### Problem to work on
As the lines appear below, please set them down exactly, starting at the first and finishing with the one containing "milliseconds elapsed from".

### Data block

*** Block opens ***

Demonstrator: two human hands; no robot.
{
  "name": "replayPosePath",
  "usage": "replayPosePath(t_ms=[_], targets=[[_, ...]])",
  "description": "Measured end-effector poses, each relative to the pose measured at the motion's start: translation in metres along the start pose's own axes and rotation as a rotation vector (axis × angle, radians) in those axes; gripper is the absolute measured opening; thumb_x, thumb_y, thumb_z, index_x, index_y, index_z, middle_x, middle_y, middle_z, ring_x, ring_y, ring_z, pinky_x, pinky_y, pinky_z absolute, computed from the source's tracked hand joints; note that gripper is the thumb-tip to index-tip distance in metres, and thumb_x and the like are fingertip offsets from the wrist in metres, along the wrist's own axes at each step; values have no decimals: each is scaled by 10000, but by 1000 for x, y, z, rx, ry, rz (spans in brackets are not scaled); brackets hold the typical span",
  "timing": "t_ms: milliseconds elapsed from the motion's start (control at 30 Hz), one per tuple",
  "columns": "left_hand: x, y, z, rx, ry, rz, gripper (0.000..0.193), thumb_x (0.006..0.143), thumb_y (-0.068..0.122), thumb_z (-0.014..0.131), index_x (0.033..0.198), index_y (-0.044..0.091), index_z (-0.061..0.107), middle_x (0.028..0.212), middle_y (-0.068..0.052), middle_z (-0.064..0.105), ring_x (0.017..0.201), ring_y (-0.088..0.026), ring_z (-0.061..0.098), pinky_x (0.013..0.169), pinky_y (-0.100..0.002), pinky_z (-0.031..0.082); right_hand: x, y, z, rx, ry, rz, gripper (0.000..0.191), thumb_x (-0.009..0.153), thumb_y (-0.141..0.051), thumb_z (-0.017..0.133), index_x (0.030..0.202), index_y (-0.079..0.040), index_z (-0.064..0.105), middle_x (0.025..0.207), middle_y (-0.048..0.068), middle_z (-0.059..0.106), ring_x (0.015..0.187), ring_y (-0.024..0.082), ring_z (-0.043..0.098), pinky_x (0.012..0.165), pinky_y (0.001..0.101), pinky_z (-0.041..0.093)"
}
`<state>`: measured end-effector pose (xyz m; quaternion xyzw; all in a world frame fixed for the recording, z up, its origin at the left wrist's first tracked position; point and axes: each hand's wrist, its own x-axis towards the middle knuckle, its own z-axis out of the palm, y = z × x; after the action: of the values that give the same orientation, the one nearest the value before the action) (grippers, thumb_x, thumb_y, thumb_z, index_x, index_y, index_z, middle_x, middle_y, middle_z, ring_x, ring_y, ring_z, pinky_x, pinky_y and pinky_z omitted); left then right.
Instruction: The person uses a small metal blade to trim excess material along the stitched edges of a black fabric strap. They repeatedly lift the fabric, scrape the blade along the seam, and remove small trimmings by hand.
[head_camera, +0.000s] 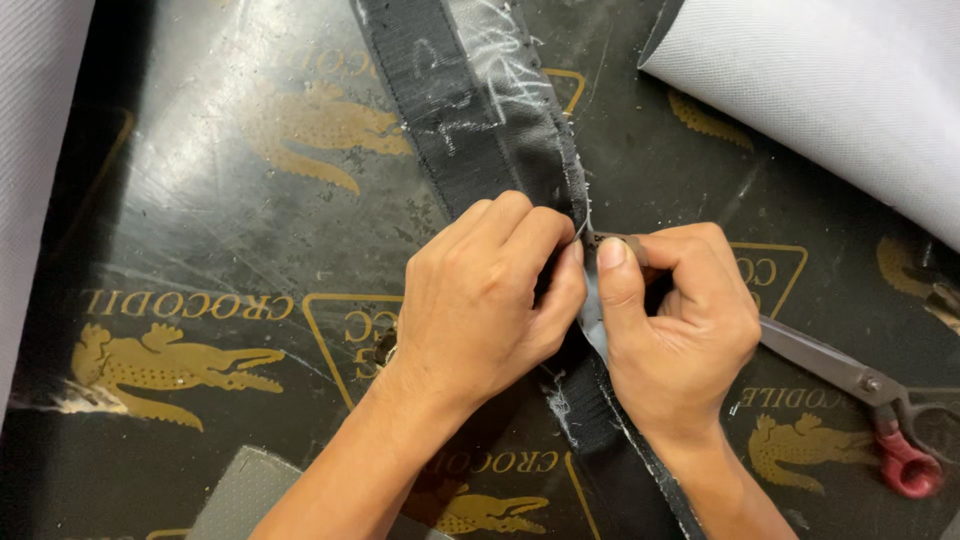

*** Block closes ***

### Response to this task
Demonstrator: two human hands; no robot.
{
  "name": "replayPosePath",
  "usage": "replayPosePath(t_ms=[_], targets=[[_, ...]])",
  "description": "Measured end-effector poses, each relative to the pose measured at the motion's start: translation in metres along the start pose's own axes and rotation as a rotation vector (axis × angle, radians) in those axes; gripper is the absolute measured opening; thumb_x, thumb_y, thumb_z, index_x, index_y, index_z, middle_x, middle_y, middle_z, ring_x, ring_y, ring_z, pinky_x, pinky_y, pinky_z absolute, computed from the source's tracked hand joints; note that gripper is the thumb-tip to index-tip distance in metres, and thumb_x and the like are fingertip offsets from the wrist in metres, along the wrist's own axes at each step; values have no decimals: each is scaled by 10000, but by 1000 for x, y, z, rx, ry, rz (spans in brackets are not scaled); brackets hold the typical span",
  "timing": "t_ms: milliseconds elapsed from the motion's start (control at 30 Hz), one per tuple",

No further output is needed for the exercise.